Array BioPharma Inc.,  a biopharmaceutical company focused on the discovery, development and commercialization of targeted small-molecule drugs, has achieved another milestone in collaboration with Amgen, after Amgen reached a pre-defined patient enrollment level in a phase II a clinical trial. Array entered into an agreement with Amgen in December 2009 for the worldwide development of the small-molecule glucokinase activator (GKA) programme, including AMG 151.

The phase II a trial is a randomized, double-blind, placebo-controlled study of AMG 151 in combination with metformin in patients with Type 2 diabetes. The primary endpoint is change in fasting plasma glucose levels from baseline to end of treatment. Amgen continues to advance the trial and seeks to enroll approximately 224 patients.

Under the agreement, Amgen paid an up-front fee of $60 million. Array is also entitled to receive up to approximately $658 million in additional aggregate milestone payments if all clinical and commercialization milestones specified in the agreement for AMG 151 and at least one backup compound are achieved. Array will also receive royalties on sales of any approved drugs developed under the agreement.

According to the Centers for Disease Control, approximately 26 million Americans have diabetes. Current therapies for this progressive disease are insufficient or have unwanted side-effects creating a need for the development of novel therapeutic approaches.

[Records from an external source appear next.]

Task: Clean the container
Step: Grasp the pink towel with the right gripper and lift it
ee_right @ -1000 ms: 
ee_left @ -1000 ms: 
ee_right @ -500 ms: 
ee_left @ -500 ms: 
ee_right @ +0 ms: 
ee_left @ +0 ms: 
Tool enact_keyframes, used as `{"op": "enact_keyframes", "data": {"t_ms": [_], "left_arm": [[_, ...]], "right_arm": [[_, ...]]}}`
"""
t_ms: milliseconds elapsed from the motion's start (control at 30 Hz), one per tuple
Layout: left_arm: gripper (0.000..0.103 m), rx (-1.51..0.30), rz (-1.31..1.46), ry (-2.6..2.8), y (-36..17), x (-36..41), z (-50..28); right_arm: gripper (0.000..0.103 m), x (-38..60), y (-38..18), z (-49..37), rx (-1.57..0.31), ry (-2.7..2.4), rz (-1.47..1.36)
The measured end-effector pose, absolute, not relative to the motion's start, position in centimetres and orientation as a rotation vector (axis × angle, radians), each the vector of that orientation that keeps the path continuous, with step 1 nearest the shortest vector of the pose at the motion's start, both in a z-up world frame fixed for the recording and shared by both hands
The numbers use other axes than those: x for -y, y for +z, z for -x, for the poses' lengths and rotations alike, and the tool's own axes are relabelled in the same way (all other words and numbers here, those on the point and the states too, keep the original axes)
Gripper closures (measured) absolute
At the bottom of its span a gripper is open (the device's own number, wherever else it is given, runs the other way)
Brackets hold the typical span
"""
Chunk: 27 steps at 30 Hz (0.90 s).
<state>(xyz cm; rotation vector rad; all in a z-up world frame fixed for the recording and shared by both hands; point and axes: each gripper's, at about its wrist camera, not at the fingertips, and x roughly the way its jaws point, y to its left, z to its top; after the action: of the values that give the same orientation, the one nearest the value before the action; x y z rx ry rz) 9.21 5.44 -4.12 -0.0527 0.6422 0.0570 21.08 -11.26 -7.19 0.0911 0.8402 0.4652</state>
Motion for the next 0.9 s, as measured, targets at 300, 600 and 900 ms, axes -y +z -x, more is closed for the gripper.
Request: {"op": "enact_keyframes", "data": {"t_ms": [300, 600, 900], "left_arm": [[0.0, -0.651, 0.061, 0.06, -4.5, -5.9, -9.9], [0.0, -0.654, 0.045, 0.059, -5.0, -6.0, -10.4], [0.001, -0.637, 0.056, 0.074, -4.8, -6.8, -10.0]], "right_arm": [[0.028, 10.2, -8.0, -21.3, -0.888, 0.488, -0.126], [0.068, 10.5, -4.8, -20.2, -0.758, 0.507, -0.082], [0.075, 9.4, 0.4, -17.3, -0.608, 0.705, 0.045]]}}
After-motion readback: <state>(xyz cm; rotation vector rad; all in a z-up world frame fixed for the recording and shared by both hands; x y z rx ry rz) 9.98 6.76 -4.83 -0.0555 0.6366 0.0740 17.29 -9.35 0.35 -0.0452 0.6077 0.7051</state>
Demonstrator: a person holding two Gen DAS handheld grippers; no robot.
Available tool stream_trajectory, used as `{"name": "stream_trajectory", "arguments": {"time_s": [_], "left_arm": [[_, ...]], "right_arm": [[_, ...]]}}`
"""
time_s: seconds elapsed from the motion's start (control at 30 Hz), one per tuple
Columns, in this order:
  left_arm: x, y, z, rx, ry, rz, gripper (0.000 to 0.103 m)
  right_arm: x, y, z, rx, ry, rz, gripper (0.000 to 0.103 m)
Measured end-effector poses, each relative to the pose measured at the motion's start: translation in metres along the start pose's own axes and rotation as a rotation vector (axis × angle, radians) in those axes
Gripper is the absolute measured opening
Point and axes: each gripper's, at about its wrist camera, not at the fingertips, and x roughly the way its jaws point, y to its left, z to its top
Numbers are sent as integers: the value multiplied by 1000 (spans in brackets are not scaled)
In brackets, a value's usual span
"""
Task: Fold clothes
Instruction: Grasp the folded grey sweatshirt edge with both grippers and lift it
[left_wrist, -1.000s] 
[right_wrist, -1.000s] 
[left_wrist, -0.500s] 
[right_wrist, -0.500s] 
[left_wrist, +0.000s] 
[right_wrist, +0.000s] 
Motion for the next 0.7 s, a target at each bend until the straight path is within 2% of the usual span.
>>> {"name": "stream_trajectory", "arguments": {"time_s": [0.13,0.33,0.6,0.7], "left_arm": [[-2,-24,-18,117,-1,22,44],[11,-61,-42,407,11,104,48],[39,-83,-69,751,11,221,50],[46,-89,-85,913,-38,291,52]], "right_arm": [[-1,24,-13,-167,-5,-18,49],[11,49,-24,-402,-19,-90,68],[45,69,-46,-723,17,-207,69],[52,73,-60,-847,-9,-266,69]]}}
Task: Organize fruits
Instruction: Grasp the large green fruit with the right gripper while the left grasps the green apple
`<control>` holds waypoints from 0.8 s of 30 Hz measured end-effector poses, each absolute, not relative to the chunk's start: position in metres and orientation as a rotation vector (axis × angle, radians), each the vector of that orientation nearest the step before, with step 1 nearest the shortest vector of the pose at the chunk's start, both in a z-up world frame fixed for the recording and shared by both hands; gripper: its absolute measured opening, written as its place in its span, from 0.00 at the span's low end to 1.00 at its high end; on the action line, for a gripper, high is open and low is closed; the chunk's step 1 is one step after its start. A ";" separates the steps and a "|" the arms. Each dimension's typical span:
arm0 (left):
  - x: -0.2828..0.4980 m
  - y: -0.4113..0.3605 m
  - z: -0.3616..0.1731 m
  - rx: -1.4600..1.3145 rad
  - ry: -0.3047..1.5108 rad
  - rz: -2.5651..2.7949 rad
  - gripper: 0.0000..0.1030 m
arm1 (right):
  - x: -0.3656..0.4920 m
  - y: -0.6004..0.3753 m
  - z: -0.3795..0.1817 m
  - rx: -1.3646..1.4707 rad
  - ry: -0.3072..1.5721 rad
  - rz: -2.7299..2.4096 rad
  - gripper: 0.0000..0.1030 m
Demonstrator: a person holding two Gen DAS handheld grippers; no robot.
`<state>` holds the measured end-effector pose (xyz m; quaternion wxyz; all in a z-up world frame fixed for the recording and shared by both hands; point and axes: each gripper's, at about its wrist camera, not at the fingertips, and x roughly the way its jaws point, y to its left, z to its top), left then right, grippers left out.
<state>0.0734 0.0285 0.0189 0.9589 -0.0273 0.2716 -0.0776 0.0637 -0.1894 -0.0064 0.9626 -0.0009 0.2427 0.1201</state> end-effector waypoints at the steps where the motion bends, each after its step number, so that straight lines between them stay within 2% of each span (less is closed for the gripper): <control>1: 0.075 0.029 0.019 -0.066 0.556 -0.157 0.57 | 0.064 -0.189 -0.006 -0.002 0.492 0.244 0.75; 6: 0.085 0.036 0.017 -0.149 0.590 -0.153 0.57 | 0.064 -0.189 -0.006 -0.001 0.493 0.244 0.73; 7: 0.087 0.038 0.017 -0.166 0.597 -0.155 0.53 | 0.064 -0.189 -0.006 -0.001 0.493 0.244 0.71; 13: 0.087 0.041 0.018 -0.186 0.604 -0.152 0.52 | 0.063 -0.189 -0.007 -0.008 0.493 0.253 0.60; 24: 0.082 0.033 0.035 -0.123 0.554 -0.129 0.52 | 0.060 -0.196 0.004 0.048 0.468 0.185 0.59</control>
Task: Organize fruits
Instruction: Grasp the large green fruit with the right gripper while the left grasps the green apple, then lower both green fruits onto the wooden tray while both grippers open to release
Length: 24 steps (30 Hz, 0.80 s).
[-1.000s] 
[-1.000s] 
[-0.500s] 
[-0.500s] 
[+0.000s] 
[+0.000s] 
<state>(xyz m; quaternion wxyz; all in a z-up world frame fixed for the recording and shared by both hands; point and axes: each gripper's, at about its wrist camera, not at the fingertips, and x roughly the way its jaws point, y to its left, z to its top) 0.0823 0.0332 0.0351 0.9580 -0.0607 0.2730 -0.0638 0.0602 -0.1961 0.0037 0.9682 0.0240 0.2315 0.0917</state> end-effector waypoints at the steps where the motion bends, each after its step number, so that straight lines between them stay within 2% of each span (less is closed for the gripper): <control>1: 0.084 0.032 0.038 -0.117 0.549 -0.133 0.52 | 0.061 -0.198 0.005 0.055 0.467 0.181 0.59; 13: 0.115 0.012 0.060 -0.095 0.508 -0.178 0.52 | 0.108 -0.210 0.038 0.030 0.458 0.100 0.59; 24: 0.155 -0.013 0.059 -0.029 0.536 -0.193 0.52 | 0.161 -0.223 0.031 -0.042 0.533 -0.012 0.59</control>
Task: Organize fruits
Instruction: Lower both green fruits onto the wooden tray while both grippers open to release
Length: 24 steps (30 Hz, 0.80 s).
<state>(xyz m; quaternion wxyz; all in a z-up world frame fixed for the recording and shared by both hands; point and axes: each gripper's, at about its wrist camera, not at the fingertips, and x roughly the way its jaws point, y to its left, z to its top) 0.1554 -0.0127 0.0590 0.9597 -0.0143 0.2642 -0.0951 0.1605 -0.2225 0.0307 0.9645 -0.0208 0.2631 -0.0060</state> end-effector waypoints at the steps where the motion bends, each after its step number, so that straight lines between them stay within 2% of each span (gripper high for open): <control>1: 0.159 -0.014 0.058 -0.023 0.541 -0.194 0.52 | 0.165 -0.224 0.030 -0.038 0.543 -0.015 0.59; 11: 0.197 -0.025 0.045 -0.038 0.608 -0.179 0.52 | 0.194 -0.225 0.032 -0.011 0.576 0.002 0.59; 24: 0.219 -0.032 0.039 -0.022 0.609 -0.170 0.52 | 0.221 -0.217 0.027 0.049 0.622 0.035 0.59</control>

Glucokinase activators, such as AMG 151, represent a promising new class of drugs for the treatment of Type 2 diabetes. Glucokinase is the enzyme that acts as a glucose sensor in the pancreas and liver. The activation of glucokinase lowers glucose levels by enhancing the ability of the pancreas to sense glucose, which leads to increased insulin production. Simultaneously, GKAs increase the net uptake of blood glucose by the liver. In multiple well-established preclinical models of Type 2 diabetes, AMG 151 was highly efficacious in controlling both fasting and non-fasting blood glucose, with rapid onset of effect and maximal efficacy within five to eight once daily doses. In these studies, when combined with existing standard-of-care drugs (metformin, Januvia (sitagliptin) or Actos (pioglitazone), AMG 151 provided additional glucose control, which reached maximal efficacy after five to seven days of once-daily dosing. AMG 151 did not increase body weight, plasma triglycerides or total cholesterol, whether used as monotherapy or in combination with other diabetes drugs.